Are you feeling overwhelmed before your first physical therapy visit? Not quite sure what to expect?
Navigating the medical system is challenging. Insurance information, paperwork, and spending one-on-one time with the therapist is enough to put you into information overload.
By the end of this article, you will learn everything you need to know to prepare for your first physical therapy appointment with confidence.
This article is a follow up to what is physical therapy, and how can it help you? – be sure to check it out for more helpful hints.

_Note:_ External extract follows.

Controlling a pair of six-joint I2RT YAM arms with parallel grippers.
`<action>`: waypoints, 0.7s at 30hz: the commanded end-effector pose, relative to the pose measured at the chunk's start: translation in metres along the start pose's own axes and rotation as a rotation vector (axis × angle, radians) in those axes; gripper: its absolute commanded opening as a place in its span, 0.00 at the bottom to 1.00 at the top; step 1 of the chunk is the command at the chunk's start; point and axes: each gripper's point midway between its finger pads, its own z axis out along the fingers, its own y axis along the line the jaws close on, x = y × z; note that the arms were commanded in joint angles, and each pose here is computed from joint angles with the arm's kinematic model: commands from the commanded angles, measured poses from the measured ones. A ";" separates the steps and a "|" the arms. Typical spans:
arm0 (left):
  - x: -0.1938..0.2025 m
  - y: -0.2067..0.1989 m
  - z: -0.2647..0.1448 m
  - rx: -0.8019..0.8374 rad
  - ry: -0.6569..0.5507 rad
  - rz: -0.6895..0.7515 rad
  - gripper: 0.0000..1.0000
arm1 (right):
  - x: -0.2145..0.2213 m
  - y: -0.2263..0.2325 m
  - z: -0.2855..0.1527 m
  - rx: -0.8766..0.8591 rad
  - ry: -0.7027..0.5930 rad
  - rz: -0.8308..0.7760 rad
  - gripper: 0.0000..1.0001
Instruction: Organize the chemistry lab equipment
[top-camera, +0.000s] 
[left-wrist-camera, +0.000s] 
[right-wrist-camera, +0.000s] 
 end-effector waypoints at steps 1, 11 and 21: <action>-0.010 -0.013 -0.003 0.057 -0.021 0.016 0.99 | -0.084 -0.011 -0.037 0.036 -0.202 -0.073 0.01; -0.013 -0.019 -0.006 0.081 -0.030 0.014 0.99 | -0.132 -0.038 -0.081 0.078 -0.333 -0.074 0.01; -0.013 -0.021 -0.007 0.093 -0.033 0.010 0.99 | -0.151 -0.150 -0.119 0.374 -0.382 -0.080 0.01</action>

- How to find a physical therapist
- What is direct access?
- Setting up your first physical therapy appointment
- Insurance tips
- What to bring with you for your first physical therapy appointment
- What to wear to physical therapy
- The initial evaluation with your physical therapist
- Sample questions to prepare for your first physical therapy appointment
- What’s next?
- Final tips to ace your first physical therapy appointment
How to find a physical therapist
Let’s start the journey from the beginning.
How do you find a physical therapist?
There are several ways you can go about finding the right PT for you. It’s a good idea to explore several of these avenues.
Ask your doctor
Your doctor’s office may recommend a therapist or a practice to you.
You’re also welcome to do your research and choose where you want to go. Here are some other ways to find the right physical therapist.
Friends & Family
Friends and family can be helpful resources. Chances are, you know someone who’s had physical therapy. Ask around, and somebody will have recommendations for you!
Choose PT by the American Physical Therapy Association (APTA) is a public website that has information about physical therapy, symptoms and conditions, and other physical activity information.
You can visit choosept.com to find physical therapists in your area.
Searching “physical therapy near me” will list all local physical therapy clinics.
This list may be quite extensive!
If you’re searching for a specific type of physical therapy such as women’s health or vestibular rehab, include those terms to get the most precise results.
Ask your insurance company
You can also contact your insurance company or search their website for a list of covered providers.
What is direct access?
Many states now have direct access to physical therapy, allowing you to go directly to a physical therapist without a doctor’s prescription.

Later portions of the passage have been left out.